In a report titled “Now the Hard Part Starts,” Salmon said Monday that he has decided to “move to the sidelines” even as Disney +, which has gathered more than 80 million subscribers since last fall, has launched an enhanced list of shows over the next few years, including 10 new series from the “Star Wars” series.
He wrote: “We believe improved vaccination rates can help Disney continue to play a strong“ re-opening ”role.“ Disney + sub-expectations certainly exceeded the most optimistic expectations, and were supported by an incredible amount of new content. ”
However, the analyst pointed to uncertainties linked to the epidemic that wiped out the company’s theme park and cinema business. Salmon added that despite the launch of the COVID-19 vaccine, he preferred media stocks such as Netflix, Google and Amazon.
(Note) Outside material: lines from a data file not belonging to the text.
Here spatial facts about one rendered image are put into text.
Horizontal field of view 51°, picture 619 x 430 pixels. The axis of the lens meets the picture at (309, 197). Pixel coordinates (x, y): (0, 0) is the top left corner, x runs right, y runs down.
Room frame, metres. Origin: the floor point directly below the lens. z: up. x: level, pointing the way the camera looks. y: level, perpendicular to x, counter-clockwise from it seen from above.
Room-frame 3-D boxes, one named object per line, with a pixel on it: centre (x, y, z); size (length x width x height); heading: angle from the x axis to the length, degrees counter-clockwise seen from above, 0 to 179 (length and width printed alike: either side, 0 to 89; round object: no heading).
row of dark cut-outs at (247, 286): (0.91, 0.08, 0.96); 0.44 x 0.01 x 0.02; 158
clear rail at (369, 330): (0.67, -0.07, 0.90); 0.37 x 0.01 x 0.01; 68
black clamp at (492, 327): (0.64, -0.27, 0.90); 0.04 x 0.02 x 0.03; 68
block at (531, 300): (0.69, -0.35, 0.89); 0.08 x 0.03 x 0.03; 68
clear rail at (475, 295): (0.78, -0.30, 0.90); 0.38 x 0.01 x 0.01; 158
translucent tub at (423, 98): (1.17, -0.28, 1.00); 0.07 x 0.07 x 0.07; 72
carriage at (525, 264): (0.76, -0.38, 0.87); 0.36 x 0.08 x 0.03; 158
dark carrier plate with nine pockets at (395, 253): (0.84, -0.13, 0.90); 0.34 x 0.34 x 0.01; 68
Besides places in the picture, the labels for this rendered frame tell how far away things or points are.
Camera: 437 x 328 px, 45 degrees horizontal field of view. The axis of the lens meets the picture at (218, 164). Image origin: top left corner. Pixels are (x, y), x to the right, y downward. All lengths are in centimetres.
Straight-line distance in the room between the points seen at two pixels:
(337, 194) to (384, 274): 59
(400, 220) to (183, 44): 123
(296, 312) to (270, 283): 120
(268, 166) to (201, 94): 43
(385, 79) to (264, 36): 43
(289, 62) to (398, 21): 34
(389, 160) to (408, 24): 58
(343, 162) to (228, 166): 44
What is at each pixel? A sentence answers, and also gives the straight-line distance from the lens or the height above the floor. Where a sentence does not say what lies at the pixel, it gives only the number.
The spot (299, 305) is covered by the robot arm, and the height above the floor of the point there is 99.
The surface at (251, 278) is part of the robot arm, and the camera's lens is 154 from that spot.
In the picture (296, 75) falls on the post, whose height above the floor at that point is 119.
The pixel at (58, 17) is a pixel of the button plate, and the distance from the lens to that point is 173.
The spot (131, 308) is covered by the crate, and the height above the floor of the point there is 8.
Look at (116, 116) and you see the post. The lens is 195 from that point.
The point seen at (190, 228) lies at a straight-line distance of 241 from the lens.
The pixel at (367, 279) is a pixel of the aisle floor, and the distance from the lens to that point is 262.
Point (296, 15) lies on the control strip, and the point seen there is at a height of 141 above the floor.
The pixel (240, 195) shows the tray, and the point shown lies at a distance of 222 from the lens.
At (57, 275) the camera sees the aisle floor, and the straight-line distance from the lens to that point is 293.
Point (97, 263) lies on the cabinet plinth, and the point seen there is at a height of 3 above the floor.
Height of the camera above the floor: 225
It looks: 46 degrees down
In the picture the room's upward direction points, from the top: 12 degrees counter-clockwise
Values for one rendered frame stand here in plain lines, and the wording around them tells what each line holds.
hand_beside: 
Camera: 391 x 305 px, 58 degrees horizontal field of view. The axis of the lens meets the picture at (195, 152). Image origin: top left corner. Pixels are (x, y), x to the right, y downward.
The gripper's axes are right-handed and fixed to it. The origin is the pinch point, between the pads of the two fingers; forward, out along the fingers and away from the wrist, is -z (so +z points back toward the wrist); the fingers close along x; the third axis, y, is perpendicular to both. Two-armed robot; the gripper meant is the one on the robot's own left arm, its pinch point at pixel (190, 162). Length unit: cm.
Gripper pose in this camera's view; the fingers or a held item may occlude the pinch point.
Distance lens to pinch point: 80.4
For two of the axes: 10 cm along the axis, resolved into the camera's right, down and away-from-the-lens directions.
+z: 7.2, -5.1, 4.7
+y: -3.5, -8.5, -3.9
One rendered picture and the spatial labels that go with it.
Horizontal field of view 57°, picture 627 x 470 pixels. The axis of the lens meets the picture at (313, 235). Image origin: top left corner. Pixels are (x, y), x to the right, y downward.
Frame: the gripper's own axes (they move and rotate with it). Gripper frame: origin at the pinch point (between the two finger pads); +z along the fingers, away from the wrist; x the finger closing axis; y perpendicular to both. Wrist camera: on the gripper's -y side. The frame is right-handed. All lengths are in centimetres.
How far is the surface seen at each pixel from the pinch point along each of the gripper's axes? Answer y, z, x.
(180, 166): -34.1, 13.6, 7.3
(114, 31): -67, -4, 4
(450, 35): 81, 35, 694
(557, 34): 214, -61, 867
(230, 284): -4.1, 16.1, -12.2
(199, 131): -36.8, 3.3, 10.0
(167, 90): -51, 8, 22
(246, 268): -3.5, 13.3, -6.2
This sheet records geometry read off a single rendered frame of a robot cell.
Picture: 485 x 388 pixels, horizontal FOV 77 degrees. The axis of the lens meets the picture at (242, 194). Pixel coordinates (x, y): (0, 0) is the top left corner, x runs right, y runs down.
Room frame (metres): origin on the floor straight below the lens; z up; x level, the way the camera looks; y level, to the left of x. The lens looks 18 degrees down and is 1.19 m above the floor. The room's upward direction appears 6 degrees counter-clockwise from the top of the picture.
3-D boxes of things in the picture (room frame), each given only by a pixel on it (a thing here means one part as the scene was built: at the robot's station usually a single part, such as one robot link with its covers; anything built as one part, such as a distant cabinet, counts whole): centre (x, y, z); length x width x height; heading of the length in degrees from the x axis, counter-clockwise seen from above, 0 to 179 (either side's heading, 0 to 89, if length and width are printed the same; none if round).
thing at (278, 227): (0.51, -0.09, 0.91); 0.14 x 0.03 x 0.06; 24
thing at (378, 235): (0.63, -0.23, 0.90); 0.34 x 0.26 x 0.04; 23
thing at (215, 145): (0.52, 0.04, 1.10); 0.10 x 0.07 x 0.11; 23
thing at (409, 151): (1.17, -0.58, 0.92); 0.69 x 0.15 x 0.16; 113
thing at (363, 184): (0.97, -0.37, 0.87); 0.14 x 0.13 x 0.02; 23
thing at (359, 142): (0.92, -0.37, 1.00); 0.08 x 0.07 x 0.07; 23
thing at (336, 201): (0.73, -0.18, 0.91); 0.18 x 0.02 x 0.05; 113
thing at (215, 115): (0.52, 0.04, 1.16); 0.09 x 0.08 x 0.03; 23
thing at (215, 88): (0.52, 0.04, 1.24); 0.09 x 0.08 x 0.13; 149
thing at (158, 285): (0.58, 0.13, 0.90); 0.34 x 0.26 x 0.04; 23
Part of Salmon’s logic was the lack of detail about how the company had grown its ESPN live-streaming brand, ESPN +, as live sports had been wiped out due to the pandemic. He also added that Disney had not provided an update on “major movies moving to Disney + for theatrical performances.”
Unlike its rival, Warner Bros. , Which was recently done I decided to release the 2021 movie list on HBO Max A month after it premiered in theaters, Disney took a more traditional approach. The company has three major films due to be shown in cinemas next year, including “Black Widow” (May 7), which has been delayed by a year due to the new Corona virus.